Property tax + ongoing carrying costs
Property tax in Canada averages 0.5-2.5% of assessed value per year, varying by city. Toronto: ~0.7%. Vancouver: ~0.3% (the lowest big-city rate). Halifax: ~1.4%. Winnipeg: ~2.6% (one of the highest). On a $700,000 home in Toronto: ~$4,900/year, paid monthly through your mortgage or separately.
Add ~$80-150/month for home insurance, plus utilities (~$200-300/month for a small house, more for older), plus maintenance budget (1-2% of home value per year is the standard rule). For a $700K home, that’s $7,000-$14,000/year of expected maintenance — a roof, furnace, or windows will hit you sooner or later.
Renting vs buying — when each actually wins
The popular take that “renting is throwing money away” is wrong. So is the popular take that “buying is always better long-term.” The truth depends on your local price-to-rent ratio, how long you’ll stay, and what you’d do with the cash difference.
- Buy if you’ll stay 5+ years, the local price-to-rent ratio is under ~25, and you’re disciplined about not over-extending.
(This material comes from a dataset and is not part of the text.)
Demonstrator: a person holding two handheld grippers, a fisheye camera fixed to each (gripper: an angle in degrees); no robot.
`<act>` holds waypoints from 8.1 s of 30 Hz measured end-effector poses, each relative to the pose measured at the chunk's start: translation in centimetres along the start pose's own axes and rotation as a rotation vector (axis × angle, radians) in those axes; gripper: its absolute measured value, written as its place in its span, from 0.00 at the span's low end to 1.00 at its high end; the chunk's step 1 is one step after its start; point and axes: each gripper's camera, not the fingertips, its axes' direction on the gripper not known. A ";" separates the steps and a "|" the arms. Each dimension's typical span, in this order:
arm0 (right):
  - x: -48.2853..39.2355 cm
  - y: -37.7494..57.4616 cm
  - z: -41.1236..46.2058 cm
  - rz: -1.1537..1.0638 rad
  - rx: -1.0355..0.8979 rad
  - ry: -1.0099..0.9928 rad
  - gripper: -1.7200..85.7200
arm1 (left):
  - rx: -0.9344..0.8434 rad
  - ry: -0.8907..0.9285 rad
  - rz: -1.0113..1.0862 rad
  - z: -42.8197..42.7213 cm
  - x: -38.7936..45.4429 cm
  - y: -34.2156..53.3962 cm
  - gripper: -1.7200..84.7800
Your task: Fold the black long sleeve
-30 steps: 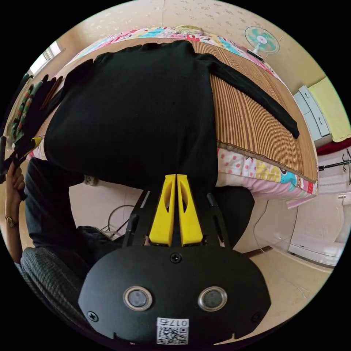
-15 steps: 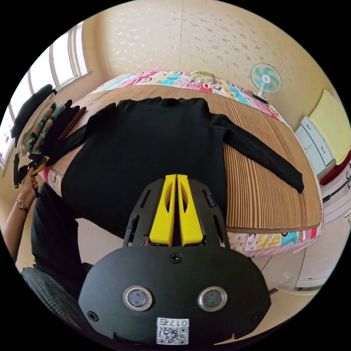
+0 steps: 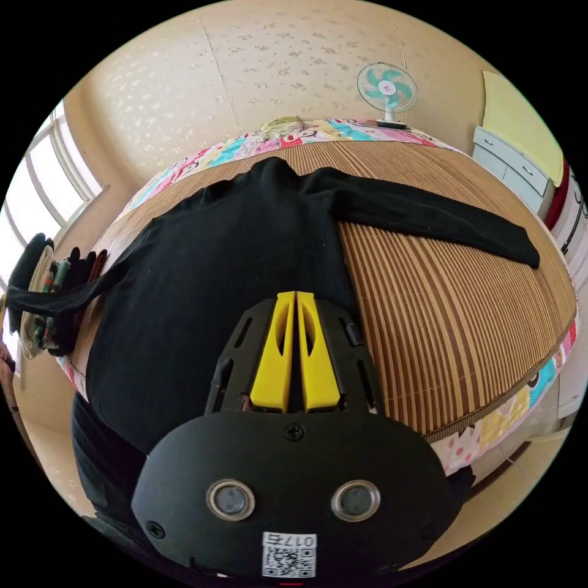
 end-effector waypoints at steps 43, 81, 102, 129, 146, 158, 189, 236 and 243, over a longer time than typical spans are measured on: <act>15.6 -6.0 -19.0 0.154 0.096 -0.519 0.02 | -0.379 0.529 0.519 39.2 36.8 24.0 0.06; 12.9 -9.2 -22.1 0.165 0.081 -0.559 0.02 | -0.841 0.428 0.419 44.1 4.3 21.9 0.01; 11.9 -10.0 -21.1 0.189 0.068 -0.599 0.02 | -0.777 0.324 0.535 40.3 3.3 18.4 0.01; 10.8 -10.2 -19.0 0.188 0.070 -0.598 0.02 | -0.749 0.253 0.599 37.5 3.8 14.8 0.01; 10.7 -10.0 -17.8 0.188 0.070 -0.596 0.02 | -0.802 0.334 0.510 38.6 1.5 10.4 0.01; 10.8 -9.8 -17.2 0.185 0.073 -0.591 0.02 | -0.850 0.456 0.379 40.3 -1.6 7.2 0.01; 11.0 -8.4 -17.4 0.182 0.076 -0.584 0.02 | -0.860 0.505 0.327 41.4 -3.3 3.7 0.01; 9.9 -5.5 -22.3 0.184 0.071 -0.580 0.02 | -0.852 0.489 0.342 40.8 -2.6 7.1 0.01; 9.5 -5.4 -23.1 0.184 0.070 -0.579 0.02 | -0.853 0.492 0.338 40.5 -2.3 8.7 0.01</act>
- Rent if you’ll move within 5 years, your city’s price-to-rent is over 30 (Toronto, Vancouver), or you’d put the down-payment + difference into a diversified portfolio.
FAQ
Can a newcomer to Canada buy a home in the first year?
Yes — as long as you have a Social Insurance Number, employment income, and either Canadian credit history or a substantial down payment (35%+ is common for newcomers without credit). Several big banks have “newcomer mortgage programs” that lend at standard rates against international credit profiles.
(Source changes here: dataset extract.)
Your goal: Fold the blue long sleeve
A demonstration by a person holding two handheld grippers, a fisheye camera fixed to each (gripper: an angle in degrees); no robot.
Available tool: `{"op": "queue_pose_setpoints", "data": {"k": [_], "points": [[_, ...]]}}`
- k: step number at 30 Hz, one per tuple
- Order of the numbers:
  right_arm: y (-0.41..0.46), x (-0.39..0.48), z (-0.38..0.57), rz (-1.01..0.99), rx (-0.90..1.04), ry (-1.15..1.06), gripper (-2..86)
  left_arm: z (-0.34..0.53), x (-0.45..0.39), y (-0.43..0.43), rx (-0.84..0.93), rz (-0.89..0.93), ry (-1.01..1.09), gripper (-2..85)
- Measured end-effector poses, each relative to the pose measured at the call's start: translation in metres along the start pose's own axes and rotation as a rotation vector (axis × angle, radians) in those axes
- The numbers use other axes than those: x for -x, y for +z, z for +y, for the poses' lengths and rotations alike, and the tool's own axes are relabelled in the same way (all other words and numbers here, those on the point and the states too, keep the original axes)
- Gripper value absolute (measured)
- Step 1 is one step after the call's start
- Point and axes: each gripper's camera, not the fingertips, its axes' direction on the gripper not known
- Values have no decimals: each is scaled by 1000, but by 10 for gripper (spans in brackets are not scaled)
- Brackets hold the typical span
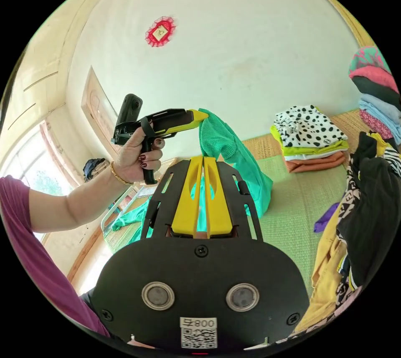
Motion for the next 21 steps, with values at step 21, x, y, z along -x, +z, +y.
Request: {"op": "queue_pose_setpoints", "data": {"k": [21], "points": [[280,130,72,-344,502,-101,1,214,220,-250,-63,-82,-523,9]]}}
What is the foreign buyer ban?
The Prohibition on the Purchase of Residential Property by Non-Canadians Act bans non-residents and non-PRs from buying residential property in Canada through at least 2027. Exemptions exist for international students, work-permit holders who’ve worked here 3+ years, and refugees. If you have PR or are a citizen, the law doesn’t affect you.
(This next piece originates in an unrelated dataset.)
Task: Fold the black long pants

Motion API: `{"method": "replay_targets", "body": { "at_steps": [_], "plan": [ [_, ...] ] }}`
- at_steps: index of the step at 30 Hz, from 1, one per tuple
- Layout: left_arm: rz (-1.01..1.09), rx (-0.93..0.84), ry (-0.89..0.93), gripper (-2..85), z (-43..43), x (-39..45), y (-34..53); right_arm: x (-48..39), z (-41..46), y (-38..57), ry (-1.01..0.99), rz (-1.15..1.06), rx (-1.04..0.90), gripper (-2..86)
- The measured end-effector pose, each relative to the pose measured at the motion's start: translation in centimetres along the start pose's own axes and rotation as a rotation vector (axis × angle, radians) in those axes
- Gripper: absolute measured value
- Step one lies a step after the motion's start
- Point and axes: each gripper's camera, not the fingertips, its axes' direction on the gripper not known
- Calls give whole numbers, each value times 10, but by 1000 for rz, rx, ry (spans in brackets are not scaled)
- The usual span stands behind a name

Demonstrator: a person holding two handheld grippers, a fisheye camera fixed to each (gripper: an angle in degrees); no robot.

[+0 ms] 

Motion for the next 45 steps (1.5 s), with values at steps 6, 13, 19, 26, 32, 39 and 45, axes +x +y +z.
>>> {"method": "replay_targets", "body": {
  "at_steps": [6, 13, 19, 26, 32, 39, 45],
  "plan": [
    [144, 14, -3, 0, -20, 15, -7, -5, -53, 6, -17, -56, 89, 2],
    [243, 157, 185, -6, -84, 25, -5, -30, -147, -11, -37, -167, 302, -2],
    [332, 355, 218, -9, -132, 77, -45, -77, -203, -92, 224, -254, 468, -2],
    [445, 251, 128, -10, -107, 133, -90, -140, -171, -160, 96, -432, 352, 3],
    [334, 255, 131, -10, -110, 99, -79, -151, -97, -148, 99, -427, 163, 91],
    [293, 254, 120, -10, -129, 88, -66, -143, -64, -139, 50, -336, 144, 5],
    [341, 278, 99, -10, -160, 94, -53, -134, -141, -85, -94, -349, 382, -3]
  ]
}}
How does the 30-year amortization for first-time buyers work?
As of 2024, first-time buyers purchasing new-construction homes can use a 30-year amortization (up from 25). It lowers monthly payments by ~7% but increases total interest paid by ~15% over the loan. Useful for cashflow-tight first-time buyers; expensive long-term if you don’t accelerate payments later.
What’s the difference between pre-approval and pre-qualification?
Pre-qualification is a soft estimate based on what you tell them. Pre-approval is a hard underwriting check — the lender pulls your credit, reviews your documents, and commits to a specific amount and rate for 90-120 days. Realtors won’t take you seriously without pre-approval.
Should I use a mortgage broker or go directly to the bank?
Brokers shop your application across 30+ lenders and typically find rates 0.20-0.50% lower than your everyday bank’s posted rate. They’re paid by the lender (free to you for prime applications), and they have access to lenders the public can’t go to directly. Almost always worth using.